I'm trying to set up a CHOP for firing a gun that causes it to kick back according to its heading, but I'm having a really hard time conceptualizing the solution. Part of the issue is that I don't really understand matrices, quaternions, localtransform and effectivelocaltransform and such. Here's my current understanding of what I need to do:
Extract gun's current rotations
Calculate trajectory for recoil
Apply impulse
Step 1 is easy, and I've tried extracting the rotations with a cracktransform as well as converting those to a quaternion for a detail attribute. I'm just not sure what to do with that information. I can use a Pulse CHOP to perform the actual recoil, but how do I apply that recoil to the gun's current rotations instead of, for example, just the Z axis?
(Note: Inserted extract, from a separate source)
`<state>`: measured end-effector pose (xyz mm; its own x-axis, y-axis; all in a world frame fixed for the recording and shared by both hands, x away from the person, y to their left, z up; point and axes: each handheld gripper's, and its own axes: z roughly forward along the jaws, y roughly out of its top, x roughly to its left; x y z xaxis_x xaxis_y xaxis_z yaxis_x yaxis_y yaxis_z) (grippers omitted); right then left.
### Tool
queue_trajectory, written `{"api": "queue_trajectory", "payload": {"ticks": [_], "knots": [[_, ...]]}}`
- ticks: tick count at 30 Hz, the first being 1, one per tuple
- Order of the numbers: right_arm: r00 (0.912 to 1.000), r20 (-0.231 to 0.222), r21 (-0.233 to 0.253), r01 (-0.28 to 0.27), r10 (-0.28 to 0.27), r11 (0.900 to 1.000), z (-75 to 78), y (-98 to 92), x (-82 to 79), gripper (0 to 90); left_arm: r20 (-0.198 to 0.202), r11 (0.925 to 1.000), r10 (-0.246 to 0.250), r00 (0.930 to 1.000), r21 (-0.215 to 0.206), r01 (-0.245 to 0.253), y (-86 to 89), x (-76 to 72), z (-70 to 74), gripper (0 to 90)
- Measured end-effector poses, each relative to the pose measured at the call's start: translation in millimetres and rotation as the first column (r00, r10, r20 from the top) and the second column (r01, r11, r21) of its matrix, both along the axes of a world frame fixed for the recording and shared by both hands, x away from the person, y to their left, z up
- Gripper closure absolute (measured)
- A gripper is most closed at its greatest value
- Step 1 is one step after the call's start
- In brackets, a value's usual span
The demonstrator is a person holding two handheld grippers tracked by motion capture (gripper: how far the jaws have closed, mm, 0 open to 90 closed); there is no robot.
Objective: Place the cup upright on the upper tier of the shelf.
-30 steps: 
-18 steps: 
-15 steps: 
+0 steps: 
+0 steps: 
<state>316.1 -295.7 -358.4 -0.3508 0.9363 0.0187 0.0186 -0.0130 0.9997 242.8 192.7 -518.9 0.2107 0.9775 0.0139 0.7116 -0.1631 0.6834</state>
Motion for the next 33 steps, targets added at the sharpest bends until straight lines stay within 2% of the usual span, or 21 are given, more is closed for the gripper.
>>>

Not sure if I understand this correctly, but what prevents you from attaching a child object to the object that contains the world transforms and then applying the recoil to the child object's local transforms? That way, you don't have to grapple with the world transforms at all. If that can't be avoided, I would try and extract the world transforms as a matrix. If you invert this matrix and apply it, the object should snap back to the origin. Then you apply the recoil, and afterwards apply the world transform matrix (non-inverted) to get the object back to its original position. I'm not CHOPs literate enough to provide you with a step-by-step solution off the top of my head, but that's how I would try and tackle the problem.
I did work out a solution that seems to work so far, and that was to ignore world transforms entirely and apply the pulse to the local transforms. This even works inside of an APEX setup, although that's when it's by itself; I haven't tested how it performs when a character is holding it yet. I do, however, have a new problem now: I added a circle inside the gun's barrel to act as an emitter for a bullet and a muzzle flash, but I can't figure out how to reference geometry attributes inside a DOP network. I'm back to the problem I was having before, where if I apply velocity, it will apply it to the world axes rather than the circle's current rotations.
That turned out to be a relatively simple problem to solve: just add a point normal to the center point of the circle, and feed that into the velocity. Now on to adding the muzzle flash.